Мика вздохнула.
— Я ничего не знаю, честно. Просто в воздухе всякое витало. Но кто ж знал, что это будет… гадство такое! — она бросила взгляд на испачканные туфли и сразу же отвернулась.
Синди кивнул, отпуская руку девушки и стараясь не смотреть ни на пятна, ни на отяжелевшие повязки. Тут в коридоре послышались голоса, и через минуту один врач аккуратно промывал порезы, а второй вкалывал Синди успокоительное, хотя он вяло попытался возразить, что ему не нужно ничего подобного. Его возражения отмели, и Синди не стал настаивать. Ему хотелось только одного: добраться до дома и лечь. А лучше всего увидеть Фредди. Дом казался ему местом, где можно было оставить за порогом расставание с любовником, чьи-то подлые дела и запах лекарств.
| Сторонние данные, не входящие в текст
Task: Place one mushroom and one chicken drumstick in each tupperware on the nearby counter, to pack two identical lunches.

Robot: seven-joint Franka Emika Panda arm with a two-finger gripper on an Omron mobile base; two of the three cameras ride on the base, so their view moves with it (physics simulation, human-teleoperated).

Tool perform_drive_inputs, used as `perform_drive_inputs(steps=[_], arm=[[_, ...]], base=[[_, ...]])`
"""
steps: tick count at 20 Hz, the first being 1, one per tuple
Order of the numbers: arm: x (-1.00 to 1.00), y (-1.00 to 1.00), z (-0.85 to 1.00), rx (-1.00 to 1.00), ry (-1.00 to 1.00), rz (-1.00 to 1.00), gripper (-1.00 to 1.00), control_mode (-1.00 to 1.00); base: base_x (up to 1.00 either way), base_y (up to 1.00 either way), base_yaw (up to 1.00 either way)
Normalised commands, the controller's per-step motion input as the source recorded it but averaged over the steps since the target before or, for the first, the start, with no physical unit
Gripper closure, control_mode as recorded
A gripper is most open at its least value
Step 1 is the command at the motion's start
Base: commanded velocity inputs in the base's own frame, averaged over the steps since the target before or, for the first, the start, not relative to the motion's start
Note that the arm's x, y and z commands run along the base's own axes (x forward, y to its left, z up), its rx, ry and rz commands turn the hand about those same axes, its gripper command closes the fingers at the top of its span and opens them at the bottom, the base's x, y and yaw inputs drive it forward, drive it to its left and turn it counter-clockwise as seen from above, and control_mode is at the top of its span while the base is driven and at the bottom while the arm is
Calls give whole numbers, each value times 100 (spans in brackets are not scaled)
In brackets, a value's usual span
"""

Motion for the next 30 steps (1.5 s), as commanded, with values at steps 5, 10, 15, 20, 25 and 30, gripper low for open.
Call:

Но чуда не произошло. Когда Синди, хромая, прошел в квартиру, усталость, боль и грусть никуда не делись. Дома было тихо и пусто, друзья еще не вернулись. «Где их носит?!» — подумал Синди, и вдруг понял, что со времени их встречи с Майком в кафе не прошло и суток, хотя по его ощущениям они разговаривали неделю назад. Значит, Фредди и остальные переночевали где-то у знакомых и разбежались по делам. Синди оставался в одиночестве.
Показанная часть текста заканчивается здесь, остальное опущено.